Les pays arabes ne sont pas les seuls à lorgner vers la Russie ; les relations entre le président russe et Benyamin Netanyahou sont au beau fixe, ils se sont déjà rencontrés à plusieurs reprises et le courant passe très bien entre les deux hommes, bien mieux qu’entre Netanyahou et Obama qui ne peuvent pas se supporter. La proposition émise par le président Sissi d’une médiation russe dans le conflit israélo palestinien en organisant une rencontre à Moscou du premier ministre israélien et du président de l’Autorité Palestinienne, a été aussitôt acceptée par Vladimir Poutine, peut être lui-même l’a t’il suscitée ?  
Elle a aussi été acceptée mais «sans pré- conditions» par Benyamin Netanyahou, ravi sans doute de faire un nouvel affront à Barak Obama mais aussi de torpiller la Conférence internationale pour la relance du processus de paix proposée par la France et dont la première partie s’était déroulée à Paris le trois juin 2016 et dont la seconde partie, celle des propositions devait se tenir, toujours à Paris, cet automne.
Je ne connais toujours pas la position de Mahmoud Abbas mais il me semblerait étonnant, qu’il puisse renoncer, à quelques semaines des élections municipales qui doivent se tenir en Cisjordanie et à Gaza à ces préalables, à ces gestes qu’il réclame avant toute rencontre, la libération de prisonniers politiques et le gel de la colonisation. Ce que Netanyahou ne peut lui accorder compte tenu de la configuration nationale religieuse de son gouvernement.
Amos Oz


Sauf miracle, la médiation russe échouera, comme ont échoué les nombreuses médiations américaines, l’appel d’Amos Oz «Aidez-nous à divorcer Israël Palestine deux États  maintenant» reste d’une actualité plus brulante que jamais. 

2 commentaires:

V. Jabeau a dit…

Pour divorcer il faut être deux, et médiation du juge doit être neutre.
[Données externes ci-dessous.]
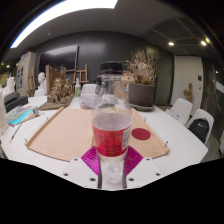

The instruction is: Pour water

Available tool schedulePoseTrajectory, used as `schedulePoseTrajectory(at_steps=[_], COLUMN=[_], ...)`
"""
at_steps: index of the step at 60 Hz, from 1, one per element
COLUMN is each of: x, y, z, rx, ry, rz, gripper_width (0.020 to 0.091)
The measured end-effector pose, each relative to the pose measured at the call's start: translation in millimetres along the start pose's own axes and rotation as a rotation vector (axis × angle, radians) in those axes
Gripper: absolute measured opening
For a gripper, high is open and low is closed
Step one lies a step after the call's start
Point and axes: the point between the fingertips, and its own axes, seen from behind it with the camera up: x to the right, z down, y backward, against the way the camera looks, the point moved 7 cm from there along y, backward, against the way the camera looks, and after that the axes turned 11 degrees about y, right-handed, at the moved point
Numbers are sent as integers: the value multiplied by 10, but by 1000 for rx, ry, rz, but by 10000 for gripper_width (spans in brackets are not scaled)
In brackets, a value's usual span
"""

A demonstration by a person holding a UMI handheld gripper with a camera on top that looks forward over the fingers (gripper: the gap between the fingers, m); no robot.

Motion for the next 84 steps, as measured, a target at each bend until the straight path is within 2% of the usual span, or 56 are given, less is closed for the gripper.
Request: schedulePoseTrajectory(at_steps=[1,7,17,33,43,53,57,66,75,84], x=[-5,90,613,1683,1838,1795,1776,1659,1598,1638], y=[11,46,21,-552,-868,-1114,-1212,-1345,-1388,-1312], z=[-8,-99,-509,-1223,-1486,-1493,-1437,-1370,-1329,-1366], rx=[-2,-8,6,2,20,16,-13,0,6,-18], ry=[7,42,214,839,1293,1640,1753,1904,1881,1624], rz=[-2,21,146,413,523,573,585,586,556,478], gripper_width=[245,244,243,244,242,243,244,244,244,244])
La France est-elle neutre ? La Russie ? Les US ? Comme les parties ne reconnaissent pas de médiateur neutre et ne sont pas capables de se parler pour régler le différend, le mécanisme de négociation sera compliqué à trouver.

Marianne ARNAUD a dit…

V. Jabeau a sans doute raison et "le mécanisme de négociation sera compliqué à trouver", cependant il ne peut être que positif que Poutine qui aspire à redonner à la Russie son rang parmi des plus grandes puissances, ait décidé de jouer les médiateurs dans le conflit israélo-palestinien au moment où, après toutes les erreurs de la diplomatie française dans cette région du monde, la France n'était plus en mesure de tenir le rôle de médiation qui aurait dû être le sien de par son histoire.